Das Spiel begann von neuem, aber keiner der Herren war mehr so recht bei der Sache. Diese Meister des Whist machten Fehler über Fehler. Sehr bald erhob sich Tressignies, der ganz blaß geworden war, ohne daß es jemandem aufgefallen war, nahm seinen Hut und ging, ohne sich zu verabschieden.
Am nächsten Tag war er in aller Frühe in der Salpêtrière. Er erkundigte sich bei dem Kaplan, einem biederen alten Mann, der ihm allerlei Angaben über 119 machte, unter welcher Nummer die Herzogin Arcos von Sierra-Leone im Spittel aufgenommen worden war. Die Unglückliche hatte also dort geendet, wo sie vorausgesagt hatte, daß sie enden werde.
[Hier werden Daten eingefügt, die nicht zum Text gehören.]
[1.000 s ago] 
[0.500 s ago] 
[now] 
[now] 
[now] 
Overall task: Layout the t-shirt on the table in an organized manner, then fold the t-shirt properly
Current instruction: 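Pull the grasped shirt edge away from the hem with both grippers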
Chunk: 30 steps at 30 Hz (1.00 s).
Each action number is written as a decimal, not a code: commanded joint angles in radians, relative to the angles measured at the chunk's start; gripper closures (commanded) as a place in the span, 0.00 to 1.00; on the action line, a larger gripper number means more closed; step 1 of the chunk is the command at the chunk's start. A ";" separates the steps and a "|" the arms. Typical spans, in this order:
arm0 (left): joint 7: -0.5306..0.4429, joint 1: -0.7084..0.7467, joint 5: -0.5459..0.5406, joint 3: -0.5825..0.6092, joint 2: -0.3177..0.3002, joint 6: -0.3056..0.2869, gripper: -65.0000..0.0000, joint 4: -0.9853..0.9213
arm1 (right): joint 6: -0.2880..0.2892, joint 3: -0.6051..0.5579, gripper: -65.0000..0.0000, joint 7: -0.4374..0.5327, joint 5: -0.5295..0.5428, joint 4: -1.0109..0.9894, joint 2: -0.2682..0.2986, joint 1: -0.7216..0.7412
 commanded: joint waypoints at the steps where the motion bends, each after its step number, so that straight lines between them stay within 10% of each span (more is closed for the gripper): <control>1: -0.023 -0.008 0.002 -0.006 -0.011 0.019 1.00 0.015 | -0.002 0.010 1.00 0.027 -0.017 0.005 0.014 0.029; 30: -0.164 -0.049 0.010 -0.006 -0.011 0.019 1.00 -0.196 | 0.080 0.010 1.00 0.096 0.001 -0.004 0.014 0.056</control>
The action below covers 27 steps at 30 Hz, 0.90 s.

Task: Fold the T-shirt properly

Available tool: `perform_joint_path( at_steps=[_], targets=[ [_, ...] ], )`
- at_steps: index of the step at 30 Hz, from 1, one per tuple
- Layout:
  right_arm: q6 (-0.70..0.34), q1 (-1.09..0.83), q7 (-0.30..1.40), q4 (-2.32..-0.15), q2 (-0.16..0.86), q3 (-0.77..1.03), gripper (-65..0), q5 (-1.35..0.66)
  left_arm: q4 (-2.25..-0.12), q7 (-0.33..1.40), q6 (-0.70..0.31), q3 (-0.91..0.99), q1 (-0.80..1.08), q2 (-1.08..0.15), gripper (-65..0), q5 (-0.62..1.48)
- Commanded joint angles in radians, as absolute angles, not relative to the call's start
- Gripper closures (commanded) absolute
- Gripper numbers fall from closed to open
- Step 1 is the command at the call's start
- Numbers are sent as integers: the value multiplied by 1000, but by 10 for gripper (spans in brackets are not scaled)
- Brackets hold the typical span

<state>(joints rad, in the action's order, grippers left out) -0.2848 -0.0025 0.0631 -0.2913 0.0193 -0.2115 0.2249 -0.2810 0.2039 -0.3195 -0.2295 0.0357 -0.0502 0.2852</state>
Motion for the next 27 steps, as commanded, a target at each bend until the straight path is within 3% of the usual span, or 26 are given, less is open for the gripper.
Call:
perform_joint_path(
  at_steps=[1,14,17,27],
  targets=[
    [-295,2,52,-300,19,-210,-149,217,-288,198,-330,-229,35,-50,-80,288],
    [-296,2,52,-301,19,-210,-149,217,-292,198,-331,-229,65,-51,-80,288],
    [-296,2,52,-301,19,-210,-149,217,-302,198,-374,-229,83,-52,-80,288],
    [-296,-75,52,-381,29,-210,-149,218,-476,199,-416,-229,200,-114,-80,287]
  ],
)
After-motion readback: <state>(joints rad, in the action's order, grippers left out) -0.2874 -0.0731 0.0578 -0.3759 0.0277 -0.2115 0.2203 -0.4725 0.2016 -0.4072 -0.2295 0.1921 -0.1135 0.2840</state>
Bei dem fürchterlichen Spiel, das sie gespielt, hatte sie sich die gräßlichste aller Krankheiten zugezogen. »In wenigen Monaten«, so erzählte der alte Priester, »war sie bis auf die Knochen zerfressen. Eines Tages war ihr ein Auge aus der Höhle gefallen und vor die Füße gerollt wie ein Geldstück. Das andere war vereitert und ausgeflossen. Schließlich war sie gestorben, unter entsetzlichen Qualen, aber ruhig und gefaßt. Noch reich an Geld und Geschmeide, hatte sie ein standesgemäßes Begräbnis angeordnet, alles übrige aber den anderen Kranken in der Anstalt vermacht. Zur Sühne ihres lasterhaften Lebens«, berichtete der Geistliche, der keine Ahnung von dem Vorleben der Verstorbenen hatte, »in Reue und Zerknirschung, war es ihr letzter Wille, daß die Inschrift auf ihrem Sarg wie auf ihrem Grabstein die Worte enthalte:
Eine reumütige Gefallene
Das Wort reumütig übrigens wollte sie erst durchaus nicht hinzugesetzt haben. So weit ging ihre Demut!«
Tressignies lächelte wehmütig über die Worte des Biedermannes, aber er ließ ihn bei seiner Einfalt. Er aber, er wußte, daß die Herzogin von Sierra-Leone keine Reumütige gewesen war und alle ihre Selbsterniedrigung bis über ihren Tod hinaus nichts war denn Rache.